NATO Ambassador's Suicide Stuns Serbia

Prime Minister expresses sorrow over the shock death of the ambassador to NATO, Branislav Milinkovic, who was reported to have killed himself in Brussels on Tuesday.

Bojana Barlovac
BIRN
Belgrade

Serbia's Prime Minister on Wednesday expressed his sorrow about the death of the country's NATO ambassador who committed suicide in Brussels on Tuesday.

The Belgian prosecutor's office confirmed Milinkovic killed himself. "It was suicide," Brussels prosecutor's office said. She noted that no further investigation is planned.

Media reports said that he killed himself at the airport in Brussels by jumping from a parking garage platform in front of Zoran Vujic, Serbia's Deputy Foreign Minister.

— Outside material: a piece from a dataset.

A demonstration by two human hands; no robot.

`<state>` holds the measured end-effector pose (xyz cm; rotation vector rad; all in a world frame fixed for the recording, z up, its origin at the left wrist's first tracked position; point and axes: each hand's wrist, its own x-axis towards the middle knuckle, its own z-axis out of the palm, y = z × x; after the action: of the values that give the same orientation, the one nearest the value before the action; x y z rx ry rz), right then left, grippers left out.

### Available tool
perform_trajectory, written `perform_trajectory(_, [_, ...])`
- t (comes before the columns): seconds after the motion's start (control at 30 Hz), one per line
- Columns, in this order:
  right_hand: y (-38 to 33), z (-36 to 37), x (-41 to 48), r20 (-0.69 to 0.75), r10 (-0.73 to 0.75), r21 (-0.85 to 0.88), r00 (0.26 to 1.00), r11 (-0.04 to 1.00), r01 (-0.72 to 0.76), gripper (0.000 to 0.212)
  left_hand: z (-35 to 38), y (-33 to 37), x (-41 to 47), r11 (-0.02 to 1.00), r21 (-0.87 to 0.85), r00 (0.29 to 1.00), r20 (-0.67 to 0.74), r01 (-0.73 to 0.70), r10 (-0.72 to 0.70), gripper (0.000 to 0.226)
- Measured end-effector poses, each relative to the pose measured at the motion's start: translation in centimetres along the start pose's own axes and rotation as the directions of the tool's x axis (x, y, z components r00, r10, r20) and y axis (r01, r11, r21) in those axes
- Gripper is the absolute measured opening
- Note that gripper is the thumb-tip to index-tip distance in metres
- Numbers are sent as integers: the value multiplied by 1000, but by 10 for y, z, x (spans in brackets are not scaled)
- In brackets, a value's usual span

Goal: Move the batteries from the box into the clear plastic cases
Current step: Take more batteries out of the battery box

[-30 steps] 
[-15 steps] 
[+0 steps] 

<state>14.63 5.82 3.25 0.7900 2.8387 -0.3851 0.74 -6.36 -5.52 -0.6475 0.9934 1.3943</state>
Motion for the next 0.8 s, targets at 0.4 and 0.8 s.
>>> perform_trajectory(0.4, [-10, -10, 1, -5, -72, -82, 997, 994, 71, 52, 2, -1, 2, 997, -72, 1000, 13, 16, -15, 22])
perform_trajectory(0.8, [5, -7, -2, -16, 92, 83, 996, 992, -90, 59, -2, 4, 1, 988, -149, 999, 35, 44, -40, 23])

According to Associated Press, Milinkovic was meeting Serbian officials arriving for talks at NATO. After the delegation arrived, as they walked over to their cars in the diplomatic garage Milinkovic suddenly strolled to a barrier, climbed over it and jumped, one of the diplomats recalled.

The incident happened at around 18:00 (17:00 GMT). Emergency services were called to the scene, but were not able to revive Milinkovic. Serbian journalists said Milinkovic had appeared normal during the day, talking and chatting with them as they covered a NATO foreign ministers meeting.

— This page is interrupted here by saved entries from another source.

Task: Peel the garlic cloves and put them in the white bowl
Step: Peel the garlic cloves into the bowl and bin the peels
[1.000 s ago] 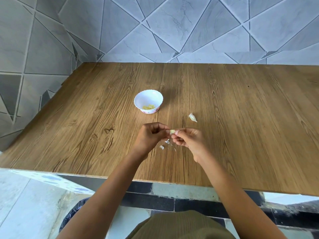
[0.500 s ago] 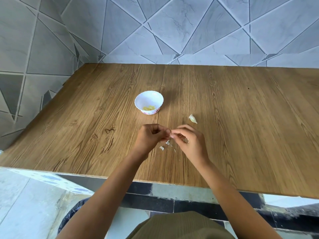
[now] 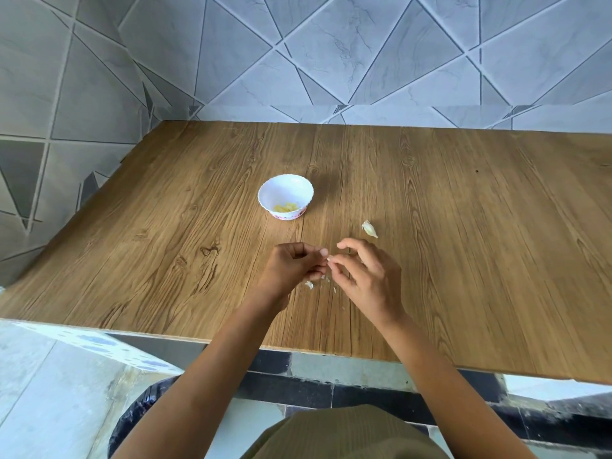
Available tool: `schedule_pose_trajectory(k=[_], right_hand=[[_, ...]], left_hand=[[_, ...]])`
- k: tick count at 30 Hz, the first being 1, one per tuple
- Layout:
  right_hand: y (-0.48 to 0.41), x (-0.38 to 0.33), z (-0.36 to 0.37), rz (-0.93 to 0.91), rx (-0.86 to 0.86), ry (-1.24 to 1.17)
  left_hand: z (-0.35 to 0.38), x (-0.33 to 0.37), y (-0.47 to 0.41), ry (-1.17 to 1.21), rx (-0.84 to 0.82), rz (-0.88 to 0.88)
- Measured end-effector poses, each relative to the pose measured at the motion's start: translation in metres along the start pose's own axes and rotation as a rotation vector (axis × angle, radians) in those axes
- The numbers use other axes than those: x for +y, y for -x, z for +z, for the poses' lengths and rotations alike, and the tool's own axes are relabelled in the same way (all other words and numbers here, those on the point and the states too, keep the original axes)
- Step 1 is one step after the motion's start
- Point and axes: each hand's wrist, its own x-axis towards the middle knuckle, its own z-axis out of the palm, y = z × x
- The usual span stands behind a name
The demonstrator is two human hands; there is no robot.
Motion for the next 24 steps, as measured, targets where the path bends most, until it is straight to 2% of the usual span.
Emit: schedule_pose_trajectory(k=[7,19,24], right_hand=[[0.001,-0.004,0.002,0.214,-0.073,-0.136],[0.007,-0.012,0.011,0.365,-0.094,-0.251],[0.012,-0.010,0.014,0.546,-0.115,-0.489]], left_hand=[[-0.001,-0.001,0.001,-0.113,-0.016,0.050],[0.004,-0.007,-0.001,-0.108,0.088,0.015],[0.001,-0.006,-0.001,-0.039,0.022,-0.002]])
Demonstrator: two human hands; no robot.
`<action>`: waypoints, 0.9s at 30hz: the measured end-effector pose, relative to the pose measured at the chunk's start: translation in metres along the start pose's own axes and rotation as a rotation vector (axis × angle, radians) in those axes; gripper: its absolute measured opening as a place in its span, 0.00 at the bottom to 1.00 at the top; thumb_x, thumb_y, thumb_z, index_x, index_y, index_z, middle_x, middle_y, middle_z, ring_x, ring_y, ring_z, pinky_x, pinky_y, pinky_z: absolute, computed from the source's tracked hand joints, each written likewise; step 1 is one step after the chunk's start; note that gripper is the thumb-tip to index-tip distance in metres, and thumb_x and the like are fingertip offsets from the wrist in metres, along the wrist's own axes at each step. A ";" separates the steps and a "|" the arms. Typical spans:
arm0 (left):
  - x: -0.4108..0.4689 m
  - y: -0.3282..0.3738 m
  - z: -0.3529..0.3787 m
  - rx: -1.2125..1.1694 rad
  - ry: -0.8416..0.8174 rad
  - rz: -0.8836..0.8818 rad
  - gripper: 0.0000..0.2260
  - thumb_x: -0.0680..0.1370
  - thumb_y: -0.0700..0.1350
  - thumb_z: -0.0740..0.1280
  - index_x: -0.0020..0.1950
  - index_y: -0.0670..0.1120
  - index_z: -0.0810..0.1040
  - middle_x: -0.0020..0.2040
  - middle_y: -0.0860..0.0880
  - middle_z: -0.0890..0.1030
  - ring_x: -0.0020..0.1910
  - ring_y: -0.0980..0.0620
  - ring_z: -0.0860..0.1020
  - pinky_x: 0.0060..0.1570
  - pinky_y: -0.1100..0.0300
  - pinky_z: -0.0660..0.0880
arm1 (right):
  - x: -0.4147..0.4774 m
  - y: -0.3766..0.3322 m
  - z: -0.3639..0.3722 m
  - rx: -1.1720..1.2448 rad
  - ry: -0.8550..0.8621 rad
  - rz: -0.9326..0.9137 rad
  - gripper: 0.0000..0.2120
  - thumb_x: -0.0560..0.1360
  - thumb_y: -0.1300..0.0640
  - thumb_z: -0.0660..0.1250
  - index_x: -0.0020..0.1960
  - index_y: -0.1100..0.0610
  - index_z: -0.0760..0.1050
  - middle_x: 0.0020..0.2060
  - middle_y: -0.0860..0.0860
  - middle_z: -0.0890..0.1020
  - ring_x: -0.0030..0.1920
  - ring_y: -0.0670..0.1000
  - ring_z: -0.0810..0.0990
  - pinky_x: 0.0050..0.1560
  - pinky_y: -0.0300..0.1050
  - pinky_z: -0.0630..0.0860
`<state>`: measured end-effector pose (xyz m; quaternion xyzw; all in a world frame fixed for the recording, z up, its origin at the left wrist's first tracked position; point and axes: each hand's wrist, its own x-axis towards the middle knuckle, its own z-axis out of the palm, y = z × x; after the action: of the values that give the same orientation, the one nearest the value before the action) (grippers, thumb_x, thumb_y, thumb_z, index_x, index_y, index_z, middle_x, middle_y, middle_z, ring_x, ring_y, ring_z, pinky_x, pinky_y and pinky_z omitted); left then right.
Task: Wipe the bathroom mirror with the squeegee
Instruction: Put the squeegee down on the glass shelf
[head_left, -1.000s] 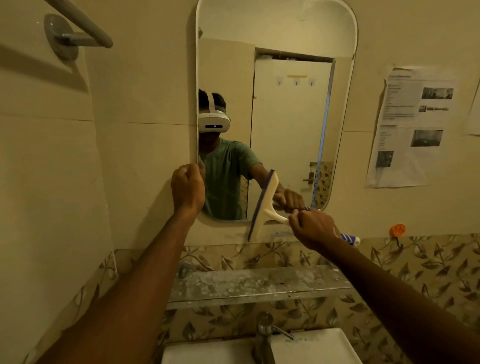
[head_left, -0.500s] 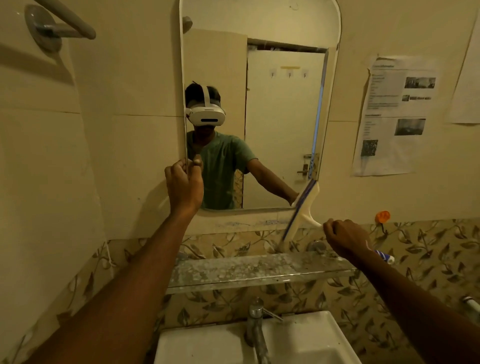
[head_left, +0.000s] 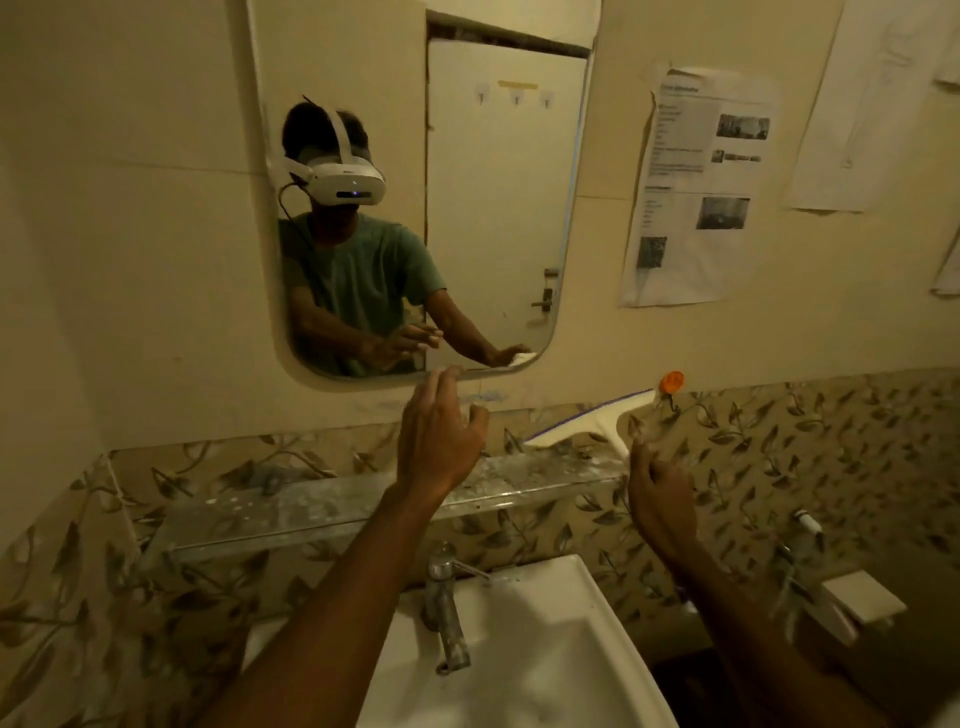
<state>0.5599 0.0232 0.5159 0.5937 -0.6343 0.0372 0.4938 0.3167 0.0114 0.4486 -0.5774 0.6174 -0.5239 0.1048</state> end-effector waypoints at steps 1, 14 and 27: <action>-0.006 0.006 0.011 -0.007 -0.028 0.023 0.21 0.76 0.48 0.64 0.69 0.47 0.69 0.67 0.48 0.72 0.64 0.49 0.72 0.62 0.54 0.70 | -0.006 0.006 -0.004 0.062 -0.004 0.038 0.30 0.82 0.44 0.52 0.28 0.61 0.68 0.22 0.54 0.69 0.23 0.52 0.67 0.28 0.46 0.65; -0.147 0.115 0.167 -0.099 -0.303 0.083 0.19 0.77 0.48 0.61 0.67 0.46 0.71 0.65 0.50 0.73 0.63 0.50 0.72 0.63 0.57 0.66 | -0.054 0.149 -0.115 0.289 0.000 0.422 0.19 0.76 0.39 0.62 0.36 0.51 0.79 0.33 0.49 0.80 0.37 0.51 0.80 0.41 0.46 0.76; -0.291 0.254 0.302 -0.055 -0.486 -0.196 0.22 0.80 0.49 0.61 0.72 0.45 0.66 0.70 0.47 0.69 0.69 0.47 0.68 0.67 0.50 0.66 | -0.051 0.317 -0.261 0.120 -0.107 0.516 0.21 0.78 0.43 0.62 0.30 0.51 0.69 0.26 0.48 0.72 0.30 0.47 0.72 0.32 0.43 0.66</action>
<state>0.1274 0.1144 0.3042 0.6301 -0.6744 -0.1719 0.3444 -0.0507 0.1226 0.2927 -0.4203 0.7057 -0.4843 0.3013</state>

Prime Minister Ivica Dacic expressed condolences to the family and friends of the late ambassador. "Belgian police are investigating the case, but apparently it was a suicide," Dacic told reporters on Wednesday.

NATO Secretary General Anders Fogh Rasmussen said in a statement that he was "deeply saddened" by the news.

"Ambassador Branislav Milinkovic was a highly respected representative of his country and will be missed at NATO headquarters," Rasmussen said.

Jelena Milic, director of the Belgrade Centre for Euro-Atlantic Studies, CEAS, told Balkan Insight that Milinkovic's death was a loss for Serbia.

"Milinkovic was extremely versed in multilateral diplomacy and committed to Serbia's active participation in those organizations where he represented Serbia," Milic said.

The Foreign Ministry recalled a respected diplomat and lawyer who had served in Vienna and Brussels.

"He remains in the memory of his colleagues as a skilled diplomat, a versatile scholar and a noble man," the Ministry said.

Milinkovic's wife was informed of the news in Dublin and immediately went to Brussels. The couple have a six-year-old son.

Milinkovic, a lawyer by training, was appointed Ambassador to NATO in 2009. Earlier, he was a special envoy to NATO. Before that, he was a Permanent Representative to the OSCE and the United Nations.

He is the author of numerous publications on international relations, human rights and security. He was the editor of magazines "International Politics" and "European Legislation".

Serbia is not a member of NATO but joined NATO's Partnership for Peace, PfP, in 2006.